San Francisco Man Has to Pay Triple Rent After Lover’s Suicide

The Associated Press
The Associated Press

Merely two weeks after Christopher Holden’s partner of five years took his own life, the management company for the San Francisco studio he and Jonathan Conte had been splitting for $1,390 a month told Holden that his rent would be nearly doubled, and that the rent-controlled price could not be honored because the apartment was under his late partner’s name.

Holden, 42, will go from paying $695 a month to $2,150 per month at his Alamo Square studio apartment — more than triple the cost of his original rent. Ironically, the San Francisco Chronicle notes, he works for a nonprofit that is devoted to helping elderly people who are at risk of becoming homeless.

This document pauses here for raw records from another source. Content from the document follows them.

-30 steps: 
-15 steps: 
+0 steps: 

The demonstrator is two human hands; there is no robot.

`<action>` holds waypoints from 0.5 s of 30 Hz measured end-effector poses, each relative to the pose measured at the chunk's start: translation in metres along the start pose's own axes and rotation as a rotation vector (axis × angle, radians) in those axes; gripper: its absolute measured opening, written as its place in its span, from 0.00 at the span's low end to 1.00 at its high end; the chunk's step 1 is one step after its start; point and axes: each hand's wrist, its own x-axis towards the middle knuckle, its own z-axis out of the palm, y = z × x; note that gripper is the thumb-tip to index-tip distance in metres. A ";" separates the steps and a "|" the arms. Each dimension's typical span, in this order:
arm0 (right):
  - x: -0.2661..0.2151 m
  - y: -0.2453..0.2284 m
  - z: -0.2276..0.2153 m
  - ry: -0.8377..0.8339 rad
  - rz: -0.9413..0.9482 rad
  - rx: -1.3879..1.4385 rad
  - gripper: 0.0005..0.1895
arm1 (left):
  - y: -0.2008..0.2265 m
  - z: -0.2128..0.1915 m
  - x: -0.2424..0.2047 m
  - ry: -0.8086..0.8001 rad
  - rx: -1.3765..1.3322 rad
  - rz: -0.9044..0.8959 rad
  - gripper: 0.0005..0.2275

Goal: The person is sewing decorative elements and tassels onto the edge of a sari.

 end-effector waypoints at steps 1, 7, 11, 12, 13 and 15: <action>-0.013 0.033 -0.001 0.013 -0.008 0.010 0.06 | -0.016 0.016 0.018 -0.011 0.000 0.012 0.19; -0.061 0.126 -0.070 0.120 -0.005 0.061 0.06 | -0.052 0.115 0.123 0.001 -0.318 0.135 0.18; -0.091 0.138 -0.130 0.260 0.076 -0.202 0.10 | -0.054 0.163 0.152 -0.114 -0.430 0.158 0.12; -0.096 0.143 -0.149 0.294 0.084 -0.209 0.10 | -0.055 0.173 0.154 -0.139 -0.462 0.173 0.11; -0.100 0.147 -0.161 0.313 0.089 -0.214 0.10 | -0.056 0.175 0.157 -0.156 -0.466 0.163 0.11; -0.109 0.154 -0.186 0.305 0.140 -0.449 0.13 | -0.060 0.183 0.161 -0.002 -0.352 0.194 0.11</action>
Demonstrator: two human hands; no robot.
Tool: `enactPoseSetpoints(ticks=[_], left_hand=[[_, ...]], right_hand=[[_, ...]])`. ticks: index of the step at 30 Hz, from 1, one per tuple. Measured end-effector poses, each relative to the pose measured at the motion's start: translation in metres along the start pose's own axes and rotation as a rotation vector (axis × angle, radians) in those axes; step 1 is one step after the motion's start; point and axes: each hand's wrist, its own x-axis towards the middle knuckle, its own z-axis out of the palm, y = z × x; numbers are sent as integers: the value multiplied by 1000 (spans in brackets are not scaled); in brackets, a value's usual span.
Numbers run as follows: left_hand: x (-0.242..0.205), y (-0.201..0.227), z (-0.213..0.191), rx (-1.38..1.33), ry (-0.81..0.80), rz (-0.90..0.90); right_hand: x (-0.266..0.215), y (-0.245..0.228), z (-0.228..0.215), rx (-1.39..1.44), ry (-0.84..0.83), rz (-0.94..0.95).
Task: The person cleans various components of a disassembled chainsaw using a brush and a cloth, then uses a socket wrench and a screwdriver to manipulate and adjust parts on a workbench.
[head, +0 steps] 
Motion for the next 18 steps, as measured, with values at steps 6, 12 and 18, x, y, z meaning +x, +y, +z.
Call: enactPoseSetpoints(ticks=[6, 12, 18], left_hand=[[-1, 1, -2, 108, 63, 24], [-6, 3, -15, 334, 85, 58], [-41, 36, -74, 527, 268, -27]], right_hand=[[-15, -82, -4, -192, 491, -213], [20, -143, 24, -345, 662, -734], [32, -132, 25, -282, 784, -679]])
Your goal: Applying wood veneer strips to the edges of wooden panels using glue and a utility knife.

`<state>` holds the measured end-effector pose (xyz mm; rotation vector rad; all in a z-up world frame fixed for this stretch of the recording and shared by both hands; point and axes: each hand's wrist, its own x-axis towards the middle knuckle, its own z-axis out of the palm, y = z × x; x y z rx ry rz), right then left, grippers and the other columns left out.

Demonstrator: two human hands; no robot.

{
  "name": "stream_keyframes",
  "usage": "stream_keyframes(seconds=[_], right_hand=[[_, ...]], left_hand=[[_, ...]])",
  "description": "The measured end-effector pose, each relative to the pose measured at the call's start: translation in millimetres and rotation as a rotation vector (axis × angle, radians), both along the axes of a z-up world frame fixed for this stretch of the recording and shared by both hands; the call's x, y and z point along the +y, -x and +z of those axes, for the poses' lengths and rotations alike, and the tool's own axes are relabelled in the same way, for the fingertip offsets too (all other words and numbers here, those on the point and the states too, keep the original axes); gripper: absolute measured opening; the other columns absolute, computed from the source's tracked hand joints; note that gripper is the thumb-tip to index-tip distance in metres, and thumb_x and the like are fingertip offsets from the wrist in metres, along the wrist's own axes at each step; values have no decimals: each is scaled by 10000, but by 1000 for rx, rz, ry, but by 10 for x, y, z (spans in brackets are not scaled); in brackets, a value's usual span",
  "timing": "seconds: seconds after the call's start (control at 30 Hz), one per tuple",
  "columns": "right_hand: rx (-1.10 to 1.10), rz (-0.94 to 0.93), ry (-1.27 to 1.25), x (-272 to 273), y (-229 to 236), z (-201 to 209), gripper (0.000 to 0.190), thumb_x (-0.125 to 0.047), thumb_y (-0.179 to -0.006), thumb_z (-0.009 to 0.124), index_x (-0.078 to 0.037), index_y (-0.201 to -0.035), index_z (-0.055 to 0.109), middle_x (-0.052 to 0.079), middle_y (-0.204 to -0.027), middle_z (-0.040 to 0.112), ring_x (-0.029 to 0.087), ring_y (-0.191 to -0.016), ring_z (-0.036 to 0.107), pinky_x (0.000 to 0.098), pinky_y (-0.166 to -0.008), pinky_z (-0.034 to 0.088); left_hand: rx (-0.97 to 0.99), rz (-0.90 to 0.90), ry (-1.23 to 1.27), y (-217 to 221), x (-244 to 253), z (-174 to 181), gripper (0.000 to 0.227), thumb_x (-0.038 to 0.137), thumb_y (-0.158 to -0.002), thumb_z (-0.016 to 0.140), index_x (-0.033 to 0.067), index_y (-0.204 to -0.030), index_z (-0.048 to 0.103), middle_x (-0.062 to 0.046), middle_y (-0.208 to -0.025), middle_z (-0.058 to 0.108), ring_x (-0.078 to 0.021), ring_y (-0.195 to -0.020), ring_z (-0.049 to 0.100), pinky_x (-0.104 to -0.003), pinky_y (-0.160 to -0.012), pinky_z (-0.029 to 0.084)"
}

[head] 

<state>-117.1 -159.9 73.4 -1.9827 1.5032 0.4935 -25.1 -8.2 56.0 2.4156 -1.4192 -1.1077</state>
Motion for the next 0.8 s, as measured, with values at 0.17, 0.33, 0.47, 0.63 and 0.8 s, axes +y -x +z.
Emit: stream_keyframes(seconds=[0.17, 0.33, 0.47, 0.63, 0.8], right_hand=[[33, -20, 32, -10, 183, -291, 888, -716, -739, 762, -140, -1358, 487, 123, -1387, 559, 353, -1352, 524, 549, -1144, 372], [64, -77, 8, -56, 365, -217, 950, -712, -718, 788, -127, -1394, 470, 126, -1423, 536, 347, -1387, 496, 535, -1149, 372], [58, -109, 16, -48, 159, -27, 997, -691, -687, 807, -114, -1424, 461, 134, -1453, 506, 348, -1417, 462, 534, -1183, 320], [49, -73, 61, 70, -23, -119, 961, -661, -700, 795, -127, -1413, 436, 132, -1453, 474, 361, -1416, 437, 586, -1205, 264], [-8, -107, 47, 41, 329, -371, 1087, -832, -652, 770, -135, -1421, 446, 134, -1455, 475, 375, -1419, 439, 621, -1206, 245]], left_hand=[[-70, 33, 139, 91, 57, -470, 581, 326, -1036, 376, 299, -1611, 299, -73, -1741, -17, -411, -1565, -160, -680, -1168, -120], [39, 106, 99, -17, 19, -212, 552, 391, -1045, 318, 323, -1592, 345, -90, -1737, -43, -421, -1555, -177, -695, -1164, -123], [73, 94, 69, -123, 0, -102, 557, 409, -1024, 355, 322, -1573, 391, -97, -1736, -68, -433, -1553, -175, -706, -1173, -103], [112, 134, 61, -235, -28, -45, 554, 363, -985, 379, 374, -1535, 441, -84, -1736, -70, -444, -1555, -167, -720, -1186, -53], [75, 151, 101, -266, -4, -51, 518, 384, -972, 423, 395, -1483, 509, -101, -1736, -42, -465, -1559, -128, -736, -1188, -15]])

Holden tells the Chronicle that will likely have to find a new job or move to another city. All of this is exacerbated by the fact that he is still mourning Conte, 34, an intactivist who spoke out against male circumcision.

“I’m pretty astounded by the level of insensitivity by the management company,” Holden told the San Francisco Chronicle. “In this sort of housing climate, morals and ethics are thrown out the window for profit. It’s pretty insensitive and wretched to do that.”

The Chronicle notes that while in some cities, like New York, tenants are protected with succession rights in situations like Holden’s, which prevent landlords from implementing large rent increase when relatives or partners move out or pass away, San Francisco has no such protections.

Under the Costa-Hawkins Rental Housing Act of 1995, the landlord’s right to adjust rent to market rate nullifies the right to succession and allows a landlord to adjust rent on a unit to market rate when there is a change in occupancy.

In other words, the rent-controlled rate isn’t passed down to next-of-kin.

San Francisco residents have been experiencing a spate of drastic rent increases throughout the crowded, left-wing city.

Breitbart News recently noted the story of a North Beach resident who received a notice from his landlord that his rent was increasing from $1,800 to $8,000 per month, forcing him to make major life decisions.